The photo was taken in May 2011, when Booker T. Washington High School, in South Memphis, won the national Race to the Top High School Commencement Challenge.
The very existence of the photo evidences Tucker’s movement toward a unified yet multifaceted style. He got a call to come shoot the event because of his connections in the club scene; a friend who was assembling a small team to photograph the commencement called him, knowing his nimbleness as a photographer. At first, he remembers, he was corralled with the other news photographers, a couple hundred feet away from the stage. Even with a powerful zoom, a photo taken from that distance is prone to looking “flat,” lacking contour and shading. So Tucker did what someone who goes by Ziggy does: He zigged and zagged and got himself closer to the stage, after the main event was over and Obama was handing out diplomas. Though the photo was never published anywhere, until now, Tucker knew immediately that he got the shot.

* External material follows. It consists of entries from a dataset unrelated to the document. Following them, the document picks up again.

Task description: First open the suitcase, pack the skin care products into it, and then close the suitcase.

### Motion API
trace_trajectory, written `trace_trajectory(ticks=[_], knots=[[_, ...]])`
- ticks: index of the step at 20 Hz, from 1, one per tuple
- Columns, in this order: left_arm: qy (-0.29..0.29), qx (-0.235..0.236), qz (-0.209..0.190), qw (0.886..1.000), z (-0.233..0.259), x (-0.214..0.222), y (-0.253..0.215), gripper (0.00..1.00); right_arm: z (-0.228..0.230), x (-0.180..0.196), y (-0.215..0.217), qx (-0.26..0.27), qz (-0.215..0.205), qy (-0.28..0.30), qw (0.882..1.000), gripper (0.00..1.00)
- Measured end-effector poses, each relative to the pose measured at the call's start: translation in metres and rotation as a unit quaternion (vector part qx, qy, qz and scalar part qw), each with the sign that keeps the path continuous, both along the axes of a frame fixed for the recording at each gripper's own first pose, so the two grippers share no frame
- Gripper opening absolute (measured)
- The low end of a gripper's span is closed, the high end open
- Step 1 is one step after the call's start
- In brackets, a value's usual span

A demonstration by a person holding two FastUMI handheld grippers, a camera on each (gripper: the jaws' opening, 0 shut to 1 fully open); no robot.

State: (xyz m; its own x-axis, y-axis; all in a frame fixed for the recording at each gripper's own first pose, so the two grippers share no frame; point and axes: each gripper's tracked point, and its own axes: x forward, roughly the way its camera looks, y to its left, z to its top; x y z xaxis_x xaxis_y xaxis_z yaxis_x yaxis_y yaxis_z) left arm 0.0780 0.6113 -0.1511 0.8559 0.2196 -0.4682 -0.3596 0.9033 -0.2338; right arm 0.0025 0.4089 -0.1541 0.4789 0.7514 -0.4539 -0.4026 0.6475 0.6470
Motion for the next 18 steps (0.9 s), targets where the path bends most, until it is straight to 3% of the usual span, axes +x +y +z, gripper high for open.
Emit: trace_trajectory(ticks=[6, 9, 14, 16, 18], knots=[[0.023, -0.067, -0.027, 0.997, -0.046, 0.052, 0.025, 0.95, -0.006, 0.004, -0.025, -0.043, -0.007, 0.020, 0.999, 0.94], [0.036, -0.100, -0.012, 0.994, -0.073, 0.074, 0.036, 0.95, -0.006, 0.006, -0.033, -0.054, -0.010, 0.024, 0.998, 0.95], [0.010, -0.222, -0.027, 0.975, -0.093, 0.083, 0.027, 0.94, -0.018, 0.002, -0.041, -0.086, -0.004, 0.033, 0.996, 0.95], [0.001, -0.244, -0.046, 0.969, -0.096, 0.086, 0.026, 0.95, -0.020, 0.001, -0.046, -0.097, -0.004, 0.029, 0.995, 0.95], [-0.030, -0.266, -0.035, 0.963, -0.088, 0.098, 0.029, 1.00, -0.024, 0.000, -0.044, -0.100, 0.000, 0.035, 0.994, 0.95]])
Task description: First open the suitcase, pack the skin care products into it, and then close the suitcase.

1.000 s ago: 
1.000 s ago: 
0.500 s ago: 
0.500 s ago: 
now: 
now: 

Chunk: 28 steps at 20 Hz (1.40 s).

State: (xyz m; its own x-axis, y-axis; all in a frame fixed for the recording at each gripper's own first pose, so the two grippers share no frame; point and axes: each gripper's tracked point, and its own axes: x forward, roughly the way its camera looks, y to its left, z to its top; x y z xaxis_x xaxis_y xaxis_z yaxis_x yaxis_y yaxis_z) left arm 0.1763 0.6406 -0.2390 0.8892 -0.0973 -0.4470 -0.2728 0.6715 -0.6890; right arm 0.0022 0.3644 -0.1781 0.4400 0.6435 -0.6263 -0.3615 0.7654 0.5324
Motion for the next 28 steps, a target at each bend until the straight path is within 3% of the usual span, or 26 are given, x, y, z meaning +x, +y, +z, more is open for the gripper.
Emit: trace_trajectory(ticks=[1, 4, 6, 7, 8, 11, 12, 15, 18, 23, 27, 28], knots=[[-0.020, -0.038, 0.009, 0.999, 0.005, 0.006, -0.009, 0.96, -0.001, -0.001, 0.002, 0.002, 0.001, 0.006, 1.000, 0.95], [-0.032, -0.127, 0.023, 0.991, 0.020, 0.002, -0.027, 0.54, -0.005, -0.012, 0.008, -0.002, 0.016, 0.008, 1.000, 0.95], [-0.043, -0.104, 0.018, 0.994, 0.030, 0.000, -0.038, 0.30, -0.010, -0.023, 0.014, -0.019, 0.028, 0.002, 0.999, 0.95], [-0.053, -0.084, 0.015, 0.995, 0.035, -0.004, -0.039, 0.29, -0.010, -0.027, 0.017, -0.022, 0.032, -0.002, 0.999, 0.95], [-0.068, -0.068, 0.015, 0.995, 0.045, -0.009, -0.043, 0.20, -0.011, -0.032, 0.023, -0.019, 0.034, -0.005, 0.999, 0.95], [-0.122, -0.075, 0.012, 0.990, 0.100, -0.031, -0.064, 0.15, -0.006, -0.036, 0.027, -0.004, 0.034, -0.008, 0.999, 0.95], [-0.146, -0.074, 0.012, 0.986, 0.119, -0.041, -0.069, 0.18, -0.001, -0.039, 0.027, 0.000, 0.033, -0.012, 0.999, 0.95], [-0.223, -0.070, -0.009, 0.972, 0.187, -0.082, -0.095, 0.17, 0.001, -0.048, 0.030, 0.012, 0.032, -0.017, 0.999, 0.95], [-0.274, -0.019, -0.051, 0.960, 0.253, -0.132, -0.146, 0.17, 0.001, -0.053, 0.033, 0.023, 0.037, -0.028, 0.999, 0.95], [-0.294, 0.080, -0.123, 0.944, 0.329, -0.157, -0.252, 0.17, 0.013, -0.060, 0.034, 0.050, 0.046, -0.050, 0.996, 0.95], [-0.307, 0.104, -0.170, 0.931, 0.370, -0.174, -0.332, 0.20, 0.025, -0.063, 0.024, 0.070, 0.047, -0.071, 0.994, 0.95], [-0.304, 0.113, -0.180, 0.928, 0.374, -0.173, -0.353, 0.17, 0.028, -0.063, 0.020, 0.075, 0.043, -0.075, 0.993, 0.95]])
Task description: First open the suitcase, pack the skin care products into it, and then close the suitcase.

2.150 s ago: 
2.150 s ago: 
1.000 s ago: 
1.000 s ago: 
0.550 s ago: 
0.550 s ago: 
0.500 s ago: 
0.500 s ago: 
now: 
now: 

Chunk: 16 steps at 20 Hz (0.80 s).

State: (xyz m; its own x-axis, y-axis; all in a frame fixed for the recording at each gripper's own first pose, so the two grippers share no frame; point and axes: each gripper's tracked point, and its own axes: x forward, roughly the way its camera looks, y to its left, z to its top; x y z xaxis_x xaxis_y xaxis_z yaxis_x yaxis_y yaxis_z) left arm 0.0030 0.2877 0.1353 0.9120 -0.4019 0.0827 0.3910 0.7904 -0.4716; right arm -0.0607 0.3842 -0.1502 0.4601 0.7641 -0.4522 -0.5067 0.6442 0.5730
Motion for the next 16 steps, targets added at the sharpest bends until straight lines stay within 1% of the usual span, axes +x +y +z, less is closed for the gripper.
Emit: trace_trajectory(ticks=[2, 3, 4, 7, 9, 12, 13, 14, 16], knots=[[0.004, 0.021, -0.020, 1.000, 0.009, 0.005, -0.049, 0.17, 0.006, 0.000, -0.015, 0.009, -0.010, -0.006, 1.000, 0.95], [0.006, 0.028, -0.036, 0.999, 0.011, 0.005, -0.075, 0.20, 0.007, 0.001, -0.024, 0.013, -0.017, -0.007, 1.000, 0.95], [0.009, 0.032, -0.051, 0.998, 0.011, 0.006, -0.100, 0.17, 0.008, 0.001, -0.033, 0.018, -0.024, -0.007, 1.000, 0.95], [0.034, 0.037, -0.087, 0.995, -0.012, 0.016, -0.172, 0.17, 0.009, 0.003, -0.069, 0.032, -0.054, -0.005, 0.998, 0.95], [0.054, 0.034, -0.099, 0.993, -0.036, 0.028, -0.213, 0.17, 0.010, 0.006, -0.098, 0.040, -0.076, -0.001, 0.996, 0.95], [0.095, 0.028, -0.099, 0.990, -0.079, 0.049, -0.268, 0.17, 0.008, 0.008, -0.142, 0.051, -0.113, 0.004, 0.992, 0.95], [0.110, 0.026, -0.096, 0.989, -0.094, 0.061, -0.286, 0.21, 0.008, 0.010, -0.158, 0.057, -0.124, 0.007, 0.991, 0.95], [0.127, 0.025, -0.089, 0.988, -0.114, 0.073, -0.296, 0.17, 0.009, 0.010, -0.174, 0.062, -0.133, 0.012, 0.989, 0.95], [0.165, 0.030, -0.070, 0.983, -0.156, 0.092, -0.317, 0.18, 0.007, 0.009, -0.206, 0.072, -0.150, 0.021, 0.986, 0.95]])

His perfectionism hasn’t left him. While we’re talking about the Obama photo, Tucker gestures at the brightness illuminating one corner of the image. It’s just the way the light splashed his lens, and that light lends the photo a liveliness that feels right, as if the whole scene were framed with light and hope. But Tucker looks almost apologetic when he explains, “I remember I was shooting like crazy, making sure I got the shot. I was like, ‘Yes.’ Well, outside of this. This is lens flare, but outside of that…”
Louis Tucker is never quite satisfied. That’s what makes his work so much fun to follow: No matter how much you like what you’ve seen, chances are he’s got something you haven’t imagined yet, waiting somewhere up his sleeve.